# Met with Wife to Discuss Terms of D, She Now Wants $0



## feight (Jul 21, 2014)

My wife had sent me proposed terms of divorce. We met to discuss what she had sent me. My intention was to just ask her a few questions and gather more info on what she was after.

The meeting ended with her having to get up and leave, she was so upset, and saying she wanted $0, she just wants to be free, to let her go. I tried to clarify somethings about the tax implications of what she wanted.

She then sent me a revised proposal indicating the $0 and saying she can't take this anymore to let her go.

I am very concerned about her. Any advice?


----------



## FromEurope (Jun 29, 2014)

yes.... let her go and sign that agreement as soon as possible!


----------



## Decorum (Sep 7, 2012)

FromEurope said:


> yes.... let her go and sign that agreement as soon as possible!


:iagree:

And then write a post on how exactly you made her feel like you were holding on, please list details.
It will probably become a sticky!


----------



## honcho (Oct 5, 2013)

If you can actually get her to sign that agreement run to the judges office. She will change her mind unfortunately, she was upset and just wanted to end the discussion.


----------



## Nikolas (Aug 22, 2011)

feight said:


> She then sent me a revised proposal indicating the $0 and saying she can't take this anymore to let her go.


"Let her go"

Other than legal matters are you holding onto her in another way? If not, I'd consider yourself lucky, sounds to me like wants to move on.

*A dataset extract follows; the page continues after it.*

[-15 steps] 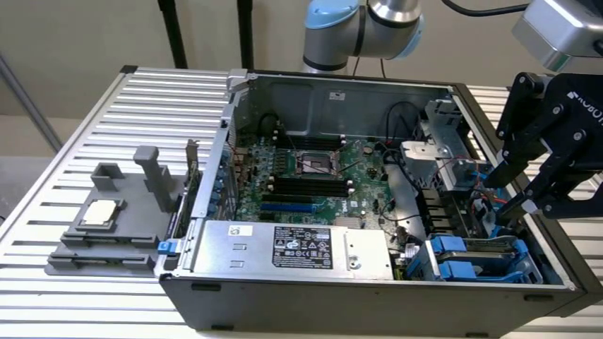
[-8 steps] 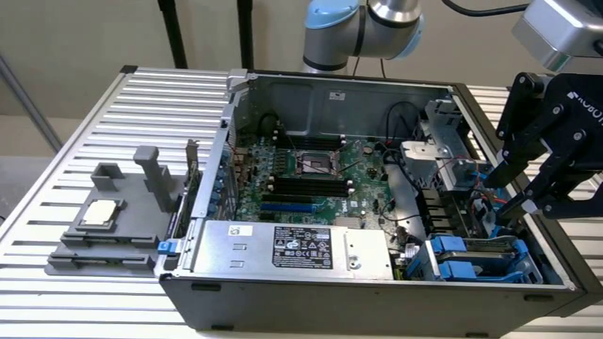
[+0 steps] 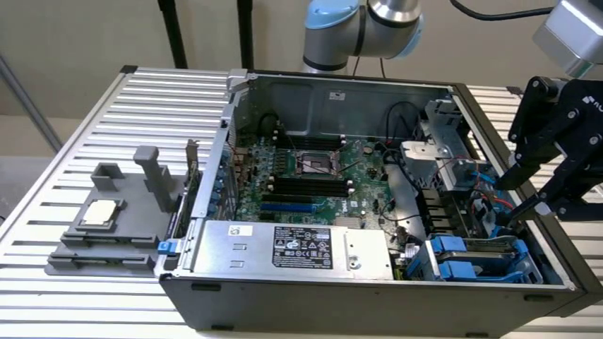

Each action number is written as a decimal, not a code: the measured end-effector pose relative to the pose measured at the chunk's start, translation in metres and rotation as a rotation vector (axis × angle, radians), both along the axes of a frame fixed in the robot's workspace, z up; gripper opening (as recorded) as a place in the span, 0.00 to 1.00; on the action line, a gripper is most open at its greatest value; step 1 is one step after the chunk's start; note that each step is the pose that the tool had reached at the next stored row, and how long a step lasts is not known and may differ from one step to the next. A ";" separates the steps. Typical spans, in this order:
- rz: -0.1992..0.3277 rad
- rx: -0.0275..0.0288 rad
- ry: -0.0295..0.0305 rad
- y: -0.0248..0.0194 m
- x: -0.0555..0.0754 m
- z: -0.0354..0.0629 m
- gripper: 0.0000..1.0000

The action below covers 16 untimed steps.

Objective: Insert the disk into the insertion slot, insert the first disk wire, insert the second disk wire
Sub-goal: 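Insert the first disk wire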

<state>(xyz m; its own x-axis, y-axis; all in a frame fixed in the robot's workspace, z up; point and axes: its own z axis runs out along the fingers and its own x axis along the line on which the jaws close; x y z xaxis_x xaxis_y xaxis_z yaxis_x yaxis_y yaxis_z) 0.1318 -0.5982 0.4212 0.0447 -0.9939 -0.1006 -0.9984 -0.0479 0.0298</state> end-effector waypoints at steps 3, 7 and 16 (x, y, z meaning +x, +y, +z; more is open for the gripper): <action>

If I was in the fortunate position your in of divorcing my wife and she wasn't asking for anything, I'd get it formalized ASAP and then go out celebrating.


----------



## Almostrecovered (Jul 14, 2011)

court wouldn't approve it anyway


----------



## Jellybeans (Mar 8, 2011)

I did the same thing in my D. Did not want anything.


----------



## Mr Blunt (Jul 18, 2012)

You cannot make someone want to be with you!


*Let the Trapped Partner Out*

*Hope for dying marriages is likely to be found in the reconstruction of respect between warring husbands and wives.* 


*Opening the Cage Door*
Perhaps it is now apparent where the present line of reasoning is leading us. If there is hope for dying marriages, and I certainly believe there is, then it is likely to be found in the reconstruction of respect between warring husbands and wives. That requires the vulnerable spouse to open the cage door and let the trapped partner out! All the techniques of containment must end immediately, including manipulative grief, anger, guilt and appeasement. Begging, pleading, crying, hand-wringing and playing the role of the doormat are equally destructive.
There may be a time and place for strong feelings to be expressed, and there may be an occasion for quiet tolerance. But these responses must not be used as persuasive devices to hold the drifting partner against his or her will. 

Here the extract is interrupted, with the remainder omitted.